Sur Taiwan, les relations se sont grandement améliorées entre les deux rives, notamment avec la signature de l'accord-cadre de coopération en 2010. Les investissements taiwanais sont très présents sur le continent. Taiwan est un partenaire commercial important en Asie et nous souhaitons promouvoir les échanges (commerciaux, transports notamment), en vue de profiter de ce marché taiwanais où nous sommes déjà positionnés. Il y a une marge de progression dans notre relation avec Taiwan, que l'on peut développer nos échanges au niveau technique et commercial, ainsi que dans les domaines de l'éducation et de la culture.
Permettez-moi d'ajouter qu'il y a peut-être une marge de progression à obtenir dans la qualité de notre représentation à Taiwan qui contraste avec celle de Taiwan en France.
Je souhaiterais avoir quelques informations sur la Corée du Nord et l'Iran, et ajouter que j'ai découvert ce qu'était le groupe de recherche IRASEC basé à Bangkok, financé par le ministère des Affaires étrangères et le CNRS, et qui travaille sur toute l'Asie du Sud-Est. Je trouve leurs publications remarquables.
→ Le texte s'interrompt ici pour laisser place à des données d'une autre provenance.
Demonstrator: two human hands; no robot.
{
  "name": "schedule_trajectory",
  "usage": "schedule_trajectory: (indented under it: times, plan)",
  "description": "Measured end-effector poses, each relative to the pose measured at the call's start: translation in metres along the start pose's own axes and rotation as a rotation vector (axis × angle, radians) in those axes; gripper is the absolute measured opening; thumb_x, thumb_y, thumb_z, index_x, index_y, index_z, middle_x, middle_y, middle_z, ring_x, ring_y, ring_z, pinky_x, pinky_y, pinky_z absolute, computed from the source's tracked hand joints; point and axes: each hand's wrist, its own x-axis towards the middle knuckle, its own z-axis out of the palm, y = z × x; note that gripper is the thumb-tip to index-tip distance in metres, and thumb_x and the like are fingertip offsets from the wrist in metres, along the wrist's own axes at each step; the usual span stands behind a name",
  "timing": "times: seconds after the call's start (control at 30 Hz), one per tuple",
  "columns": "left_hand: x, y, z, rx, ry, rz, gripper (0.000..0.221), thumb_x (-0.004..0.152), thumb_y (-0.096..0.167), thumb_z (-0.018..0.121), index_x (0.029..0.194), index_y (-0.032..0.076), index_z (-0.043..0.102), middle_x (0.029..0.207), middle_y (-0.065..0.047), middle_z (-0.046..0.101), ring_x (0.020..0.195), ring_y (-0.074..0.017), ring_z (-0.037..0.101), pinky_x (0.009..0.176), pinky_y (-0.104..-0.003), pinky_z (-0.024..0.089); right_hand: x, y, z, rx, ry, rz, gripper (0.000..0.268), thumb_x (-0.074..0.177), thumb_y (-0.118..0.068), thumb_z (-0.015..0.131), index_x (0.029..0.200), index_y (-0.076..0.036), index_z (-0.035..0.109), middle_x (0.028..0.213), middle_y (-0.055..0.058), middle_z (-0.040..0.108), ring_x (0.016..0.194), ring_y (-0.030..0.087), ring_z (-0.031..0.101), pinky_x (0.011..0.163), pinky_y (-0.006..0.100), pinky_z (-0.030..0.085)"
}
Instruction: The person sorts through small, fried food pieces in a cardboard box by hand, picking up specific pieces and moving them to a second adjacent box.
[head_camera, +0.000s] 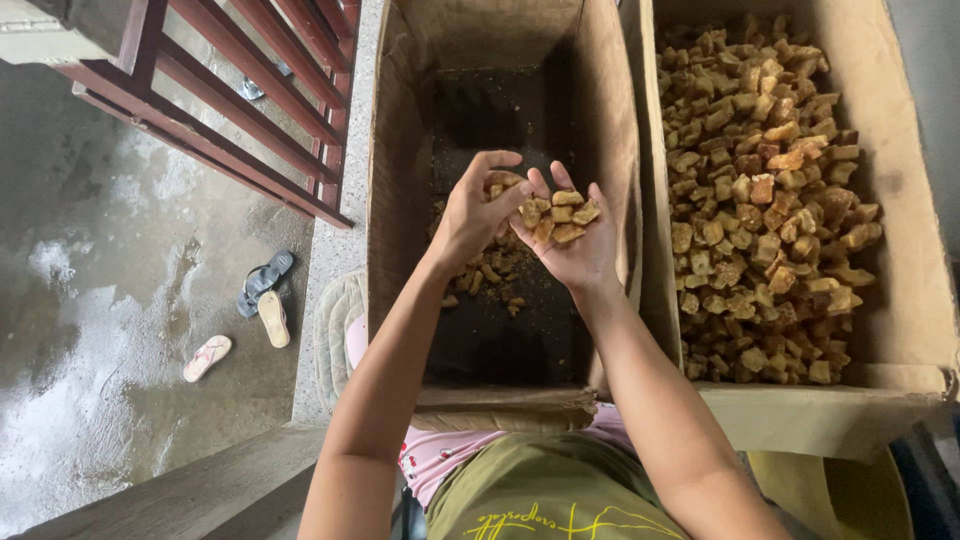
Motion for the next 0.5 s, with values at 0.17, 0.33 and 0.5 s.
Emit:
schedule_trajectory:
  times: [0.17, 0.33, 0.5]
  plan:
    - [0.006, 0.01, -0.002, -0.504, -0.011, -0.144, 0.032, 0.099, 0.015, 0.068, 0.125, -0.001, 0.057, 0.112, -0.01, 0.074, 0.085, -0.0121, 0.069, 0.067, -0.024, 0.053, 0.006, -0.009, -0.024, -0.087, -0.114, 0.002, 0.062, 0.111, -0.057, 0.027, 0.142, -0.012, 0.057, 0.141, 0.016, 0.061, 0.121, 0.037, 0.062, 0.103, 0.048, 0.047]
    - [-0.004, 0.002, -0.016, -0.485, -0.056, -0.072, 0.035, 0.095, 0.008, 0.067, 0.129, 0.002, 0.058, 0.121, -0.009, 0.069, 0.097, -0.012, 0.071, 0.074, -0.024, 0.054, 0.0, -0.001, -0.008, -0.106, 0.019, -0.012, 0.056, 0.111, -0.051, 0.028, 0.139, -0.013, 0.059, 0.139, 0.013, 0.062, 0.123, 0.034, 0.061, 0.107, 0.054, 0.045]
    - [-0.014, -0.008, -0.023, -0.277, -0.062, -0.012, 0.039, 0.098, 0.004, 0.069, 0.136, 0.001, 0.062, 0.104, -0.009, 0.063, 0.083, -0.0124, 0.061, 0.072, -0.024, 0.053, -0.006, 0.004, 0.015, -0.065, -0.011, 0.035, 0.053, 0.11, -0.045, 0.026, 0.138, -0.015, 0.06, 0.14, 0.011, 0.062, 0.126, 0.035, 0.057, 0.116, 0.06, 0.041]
J'ai cru comprendre qu'ils avaient des inquiétudes sur leur avenir et je souhaiterais donc savoir si leurs financements sont sécurisés.
Les chercheurs de l'IRASEC font en effet un travail de grande qualité, qui s'inscrit dans le cadre de notre volonté de travailler davantage avec l'ASEAN, qui est un ensemble extrêmement hétérogène et qui nécessite donc une connaissance de son histoire et de son fonctionnement. Je reviendrai vers vous si une difficulté se posait sur cette question.
Concernant la Corée du Nord, la question a été évoquée lors de la visite d'Etat que le Président de la République a effectuée en Chine en avril. Pour la Chine, c'est un problème très sérieux. Les Chinois sont très clairs : ils ont condamné les essais nucléaires de la Corée du Nord et rappellent qu'ils désirent une péninsule coréenne dénucléarisée. Il y a une volonté de la part de la Chine de contribuer à l'apaisement des tensions dans la péninsule et à résoudre cette question par le dialogue.
La séance est levée à dix-sept heures vingt.